Our gross profit for the three months ended September 30, 2011 was $5,140,737 as compared to $81,121 for the same period in 2010, representing an increase of $5,059,616. The increase in gross profit is directly related to the Sigma-Tau Agreement. For the nine months ended September 30, 2011, gross profit was $5,451,014 as compared to $238,693 for the same period in the prior year representing an increase of $5,212,321. The increase in gross profit is due to the Sigma-Tau Agreement and increase in grant revenues discussed above and a 2011 reimbursement of certain prior period salary costs for which there is no current period cost. Excluding the license revenue associated with the Sigma-Tau Agreement, gross profit would have been $140,737 and $451,014 for the three and nine months ended September 30, 2011, respectively.
Research and development expenses increased by $1,065,703 or 83%, to $2,342,253 for the three months ended September 30, 2011 as compared to $1,276,550 for the same period in 2010. This increase is primarily attributable to the payment of a sub-license fee of $1,012,500 in the form of Cash and Company stock to our orBec® licensor in connection with the Sigma-Tau Agreement and increased patient enrollment and activity in connection with the confirmatory Phase 3 clinical trial of orBec®. For the nine months ended September 30, 2011, research and development expenses were $5,228,779 compared to $4,025,703 for the same period in 2010, resulting in an increase of $1,203,076 or 30%. This increase is primarily attributable to the payment of a sub-license fee of $1,012,500, in the form of cash and Company stock to our orBec® licensor in connection with the Sigma-Tau Agreement, and increased patient enrollment activity in connection with the confirmatory Phase 3 clinical trial of orBec®. In 2010 we took a one time patent write-off cost of $378,501 in connection to the return of the botulinum toxin vaccine license to Thomas Jefferson University. During the three and nine months ended September 30, 2011, we incurred expenses of $850,122 and $2,563,314, respectively, in connection with the conduct of the confirmatory Phase 3 clinical trial of orBec® for the treatment of acute GI GVHD and related studies.

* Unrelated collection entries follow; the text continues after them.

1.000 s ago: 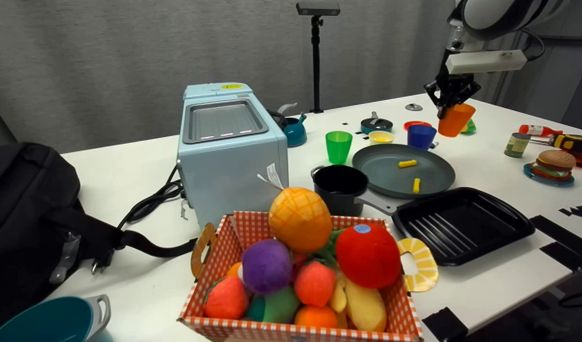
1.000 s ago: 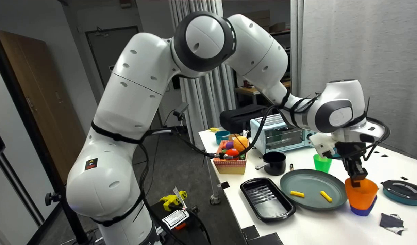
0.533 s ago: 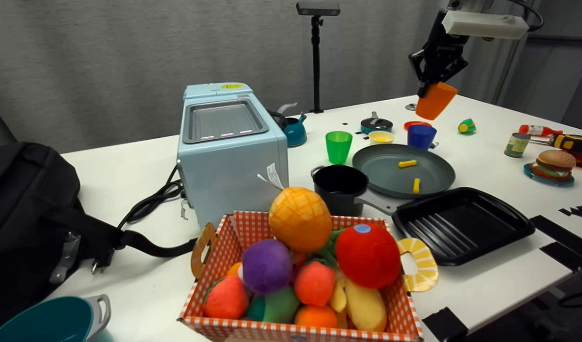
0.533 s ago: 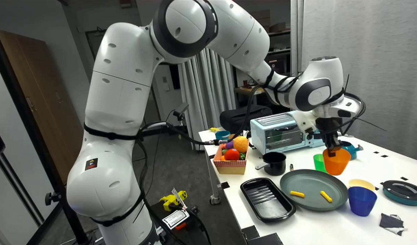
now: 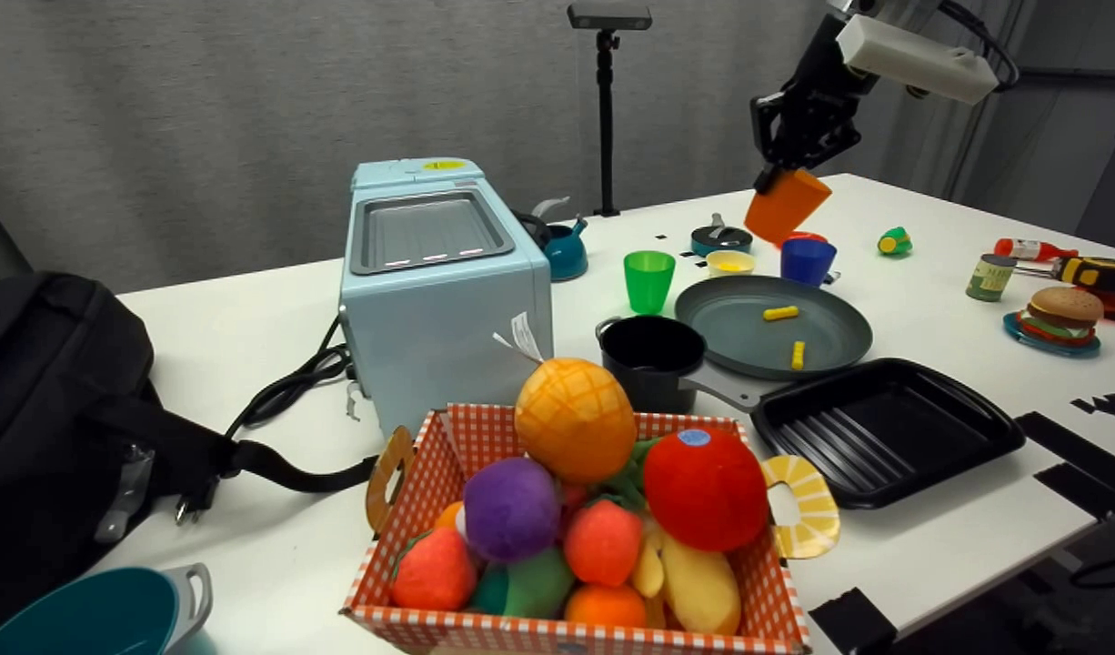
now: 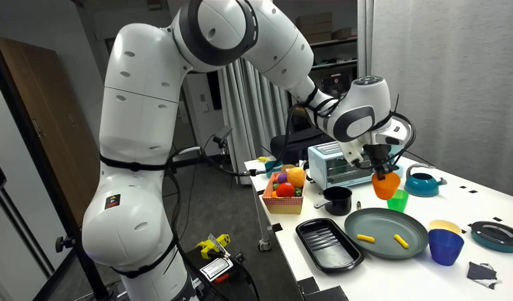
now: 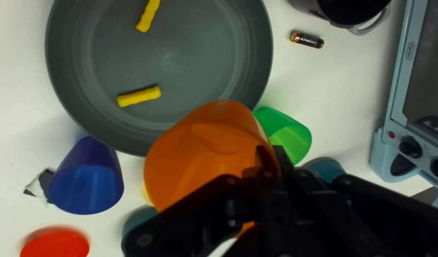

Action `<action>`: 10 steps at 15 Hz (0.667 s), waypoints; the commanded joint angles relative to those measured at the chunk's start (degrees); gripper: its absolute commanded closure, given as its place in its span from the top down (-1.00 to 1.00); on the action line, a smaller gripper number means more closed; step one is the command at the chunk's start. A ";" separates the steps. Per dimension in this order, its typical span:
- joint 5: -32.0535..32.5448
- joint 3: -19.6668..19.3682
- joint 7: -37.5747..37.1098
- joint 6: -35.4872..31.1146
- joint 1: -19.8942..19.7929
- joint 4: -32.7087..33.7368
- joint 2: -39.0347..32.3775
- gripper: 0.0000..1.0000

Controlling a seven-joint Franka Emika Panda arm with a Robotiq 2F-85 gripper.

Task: Empty the contents in the orange cup onto the plate then stack it with the blue cup.

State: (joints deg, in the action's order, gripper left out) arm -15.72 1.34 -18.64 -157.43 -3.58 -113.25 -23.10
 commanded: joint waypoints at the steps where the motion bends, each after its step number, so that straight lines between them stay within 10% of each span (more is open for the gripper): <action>1: -4.10 2.99 5.01 -10.75 0.00 -3.62 -0.40 -0.98; 10: -3.81 16.17 3.52 -42.56 -10.13 -6.06 -7.22 -0.98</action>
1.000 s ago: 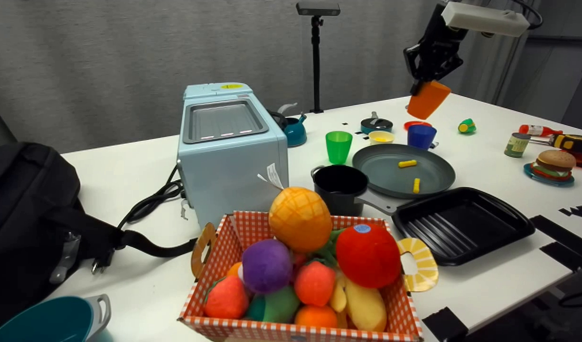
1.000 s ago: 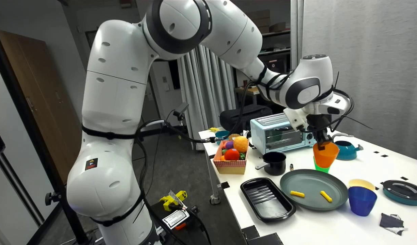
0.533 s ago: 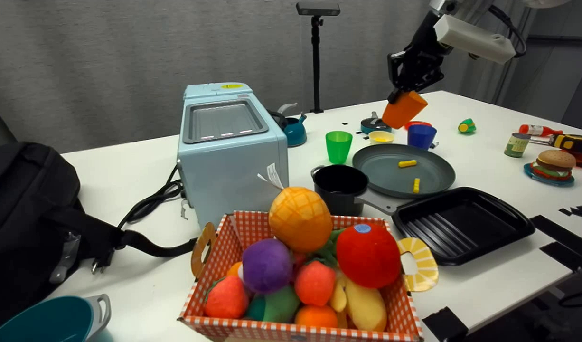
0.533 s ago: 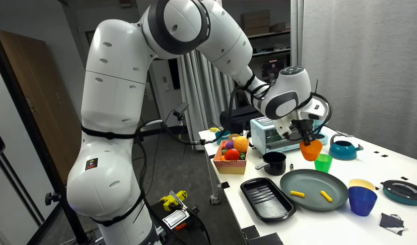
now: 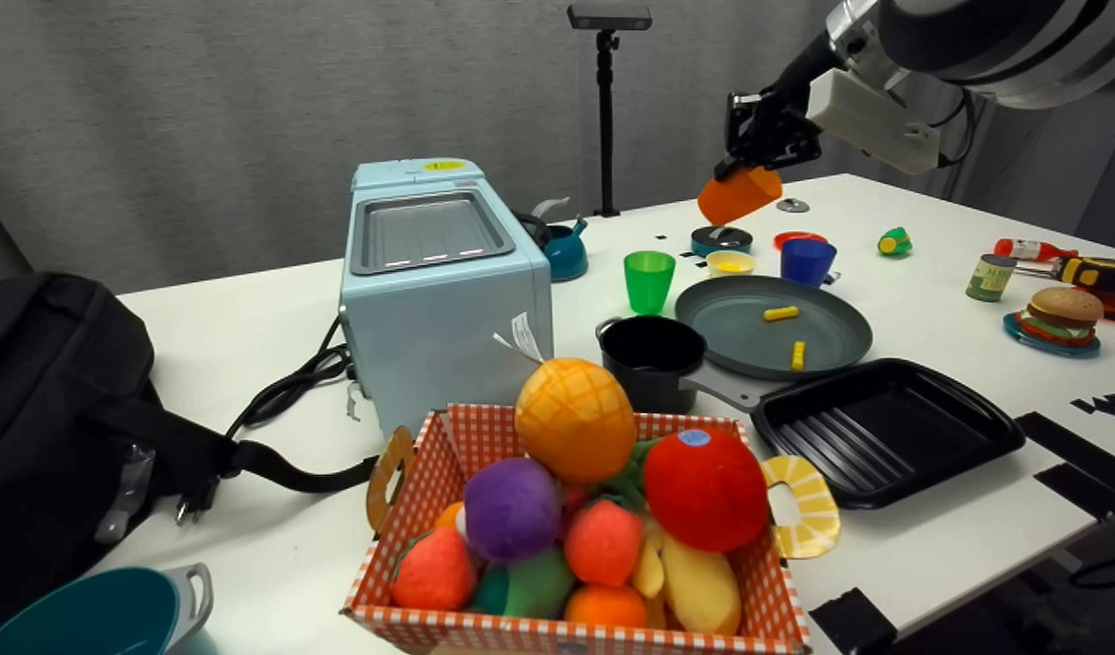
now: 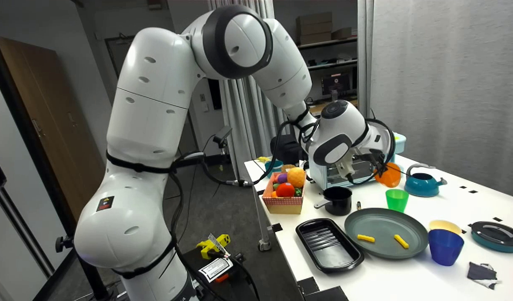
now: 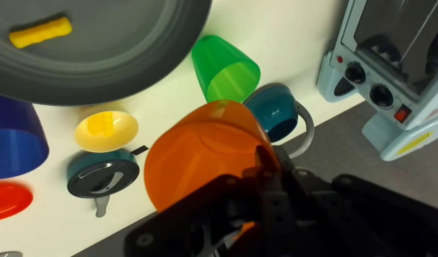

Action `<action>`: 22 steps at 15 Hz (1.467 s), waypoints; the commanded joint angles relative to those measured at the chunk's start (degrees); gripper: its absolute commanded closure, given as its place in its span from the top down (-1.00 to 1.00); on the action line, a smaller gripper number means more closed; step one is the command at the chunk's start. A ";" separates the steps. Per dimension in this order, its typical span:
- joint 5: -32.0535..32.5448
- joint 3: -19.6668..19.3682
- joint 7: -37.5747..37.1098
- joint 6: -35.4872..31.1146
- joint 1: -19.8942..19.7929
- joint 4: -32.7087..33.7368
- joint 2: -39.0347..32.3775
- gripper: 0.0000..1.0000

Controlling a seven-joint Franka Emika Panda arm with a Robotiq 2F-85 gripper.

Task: Empty the contents in the orange cup onto the plate then stack it with the blue cup.

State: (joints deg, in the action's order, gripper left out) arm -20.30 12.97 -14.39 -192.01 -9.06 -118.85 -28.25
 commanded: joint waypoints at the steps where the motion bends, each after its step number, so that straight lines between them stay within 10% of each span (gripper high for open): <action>1: 1.10 5.33 -1.69 -10.25 -5.71 -0.72 -2.64 -0.98; 14: 6.16 13.79 -17.11 -30.31 -15.88 -2.96 -4.79 -0.98; 22: 15.54 4.42 -35.34 -41.81 -10.77 -4.03 -3.24 -0.98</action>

General and administrative expenses increased by $51,935, or 10%, to $595,021 for the three months ended September 30, 2011, as compared to $543,086 for the same period in 2010. This increase is primarily attributable to legal fees associated with completion of the Sigma-Tau Agreement. For the nine months ended September 30, 2011, general and administrative expenses was $1,674,408 representing a slight increase of $6,006, or less than 1% compared to $1,668,402 for the same period in 2010.
Financial Condition
Cash and Working Capital
As of September 30, 2011, we had cash and cash equivalents of $7,218,275 as compared to $7,451,714 as of December 31, 2010, representing a decrease of $233,439. As of September 30, 2011, we had working capital of $6,256,955 as compared to working capital of $6,101,103 as of December 31, 2010, representing an increase of $155,852 or 3%. For the nine months ended September 30, 2011, the Company’s cash used in operating activities was $730,131 as compared to $4,208,632 for the same period in 2010, representing a decrease of $3,478,501 primarily related to proceeds of $5,000,000 received from the Sigma-Tau Agreement offset by operating expenses including expenses associated with the conduct of the confirmatory Phase 3 clinical trial of orBec® in the treatment of acute gastrointestinal Graft-versus-Host disease (“GI GVHD”).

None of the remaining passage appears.